6.1.1 Making Sense of Unclear Issues In any context, humans have a core social motive to understand and act effectively [15]. Culturally defined categories ordinarily help individuals do this [33]. Yet sometimes events do not fit well together or fail to convey meaning. In these cases, individuals refer back to the group to understand the situation and to act [4]. This referring back to the group what we could call as rumour discussion. Hence, rumour occurs when a group is attempting to make sense of ambiguous, uncertain, or confusing situations.

56 | P a g e

Factors influencing the Conception of Rumours in Workplace

M. M. A. Manaf, E. K Ghani, I. R. M. Jais

The resolving of ambiguity is always a sense-making explanation of events that are unclear for some part of a group community. Explanation to this situation is primarily an attempt to make reality perceptible and meaningful [3]; rumours are a collective effort at such explanations when a group – a part of a group – is faced with uncertainty [10]. To some extent, these explanations pass some group norm of plausibility. When group standards of plausibility are high, rumour discussions look very much like fact finding. When the group standards are low, rumour discussions look very much like contagion or panic. Rumour is thus part of “normal collective information seeking” [italics in original] [33, p. 247] wherein the group is trying to define an ambiguous situation with a “lower degree of formalisation of many of its component acts” [italics in original] [32: p. 23]. Norm of verification sources, and other aspects of fact-finding are typically relaxed, but it remains a group sense making activity. The episodes below may illustrate the above explanation in detail:

“Normally, among us (the management team) when we received the news and unsure with what’s happening on our CEO contract renewal issue. We would discuss it among ourselves. Some of us said that the minister would not want her to leave just yet due to her excellent performance. There are some said that, there’s nobody else that are suitable for that post besides her. But from my point of view, I said to them that she’s close to the minister, that’s why her contract was renewed for another 4 years…” (Informant 1, Line 49-54)
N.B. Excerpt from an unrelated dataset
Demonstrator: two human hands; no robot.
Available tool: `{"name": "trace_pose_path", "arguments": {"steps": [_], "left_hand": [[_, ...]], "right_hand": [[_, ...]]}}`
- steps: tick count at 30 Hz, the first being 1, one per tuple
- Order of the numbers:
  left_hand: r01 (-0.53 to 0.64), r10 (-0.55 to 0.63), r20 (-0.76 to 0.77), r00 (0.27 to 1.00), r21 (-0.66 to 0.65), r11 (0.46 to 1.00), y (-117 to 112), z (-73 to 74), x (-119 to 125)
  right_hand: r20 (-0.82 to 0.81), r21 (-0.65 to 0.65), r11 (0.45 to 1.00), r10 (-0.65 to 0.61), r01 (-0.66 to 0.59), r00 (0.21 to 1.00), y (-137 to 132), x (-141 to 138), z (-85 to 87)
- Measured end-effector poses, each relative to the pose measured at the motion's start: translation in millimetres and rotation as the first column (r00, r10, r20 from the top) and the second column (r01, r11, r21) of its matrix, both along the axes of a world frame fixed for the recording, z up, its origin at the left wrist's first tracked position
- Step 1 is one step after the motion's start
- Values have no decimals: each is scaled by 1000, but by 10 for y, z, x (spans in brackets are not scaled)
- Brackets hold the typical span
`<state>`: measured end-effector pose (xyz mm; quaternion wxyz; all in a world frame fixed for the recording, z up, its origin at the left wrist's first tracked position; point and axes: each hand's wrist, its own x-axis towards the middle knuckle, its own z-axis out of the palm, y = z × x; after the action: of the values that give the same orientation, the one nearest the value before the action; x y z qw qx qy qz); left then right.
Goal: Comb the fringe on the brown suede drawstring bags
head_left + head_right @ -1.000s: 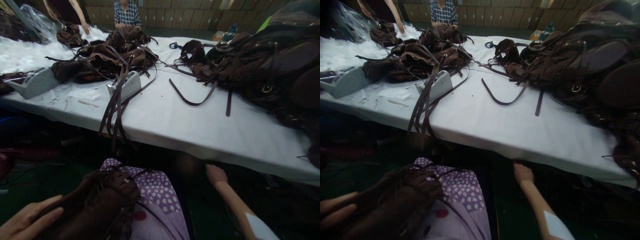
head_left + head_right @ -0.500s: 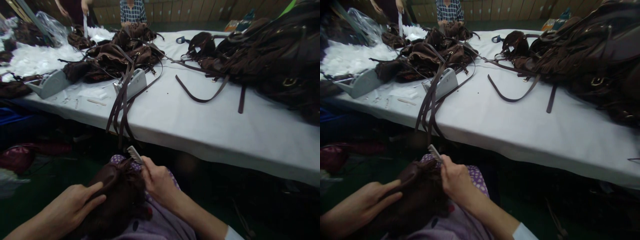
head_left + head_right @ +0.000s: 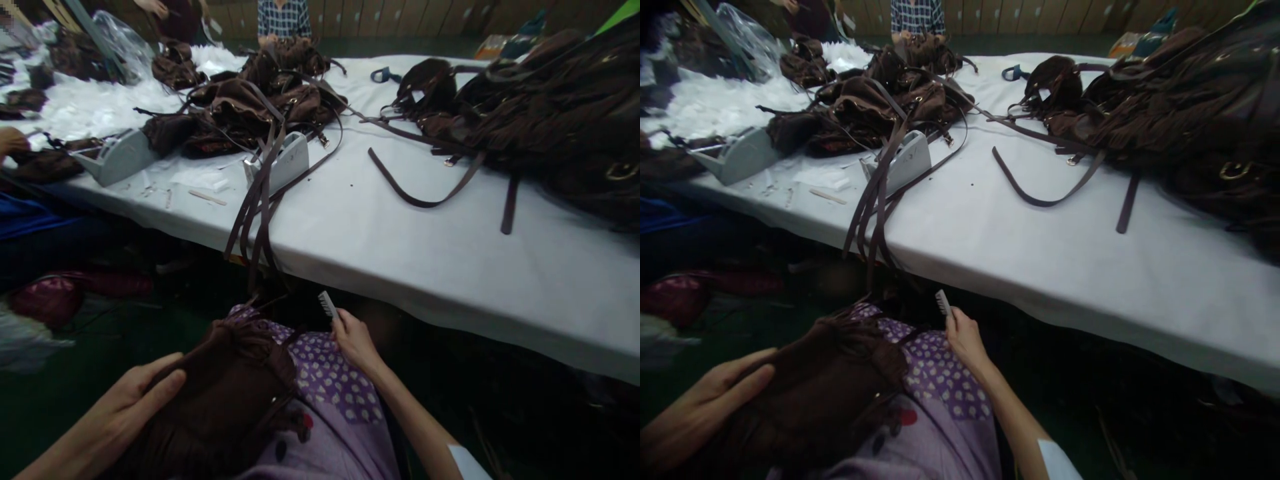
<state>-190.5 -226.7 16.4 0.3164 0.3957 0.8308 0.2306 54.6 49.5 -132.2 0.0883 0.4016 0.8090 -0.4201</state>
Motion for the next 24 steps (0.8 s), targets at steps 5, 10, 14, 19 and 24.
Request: {"name": "trace_pose_path", "arguments": {"steps": [5, 10, 14, 19, 24], "left_hand": [[-203, 200, 428, 881, -39, 978, 187, 78, -107], [-20, 48, 243, 969, -118, 993, 319, -31, -350], [162, -183, -157, 970, -142, 977, 430, -212, -355], [565, -512, -534, 673, -76, 822, 461, -72, -48], [665, -688, -495, 531, -260, 700, 456, -103, 304]], "right_hand": [[-411, -598, 802, -301, -5, 861, -491, -290, 230], [-493, -552, 834, -324, -2, 808, -916, -327, 270], [-463, -500, 864, -330, 65, 823, -1066, -288, 201], [-445, -386, 911, -319, 143, 837, -1041, -312, 184], [-432, -363, 921, -299, 139, 851, -1000, -297, 156]]}}
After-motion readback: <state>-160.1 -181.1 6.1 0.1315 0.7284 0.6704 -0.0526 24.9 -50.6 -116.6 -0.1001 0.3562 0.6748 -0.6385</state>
“All in sudden, this particular girl who works in the same department with me got married with this guy from another department, they have never dated before. Me and other friends when we discuss about it, we think she’s pregnant. That’s why they got married so quickly”. (Informant 10, Line 7491-7495)

“I don’t really like to gossip, but whatever happen to her, we think that the husband always makes her life miserable. No maid and 4 kids with unemployed husband. What else makes a lady that miserable?” (Informant 6, Line 4952-4954)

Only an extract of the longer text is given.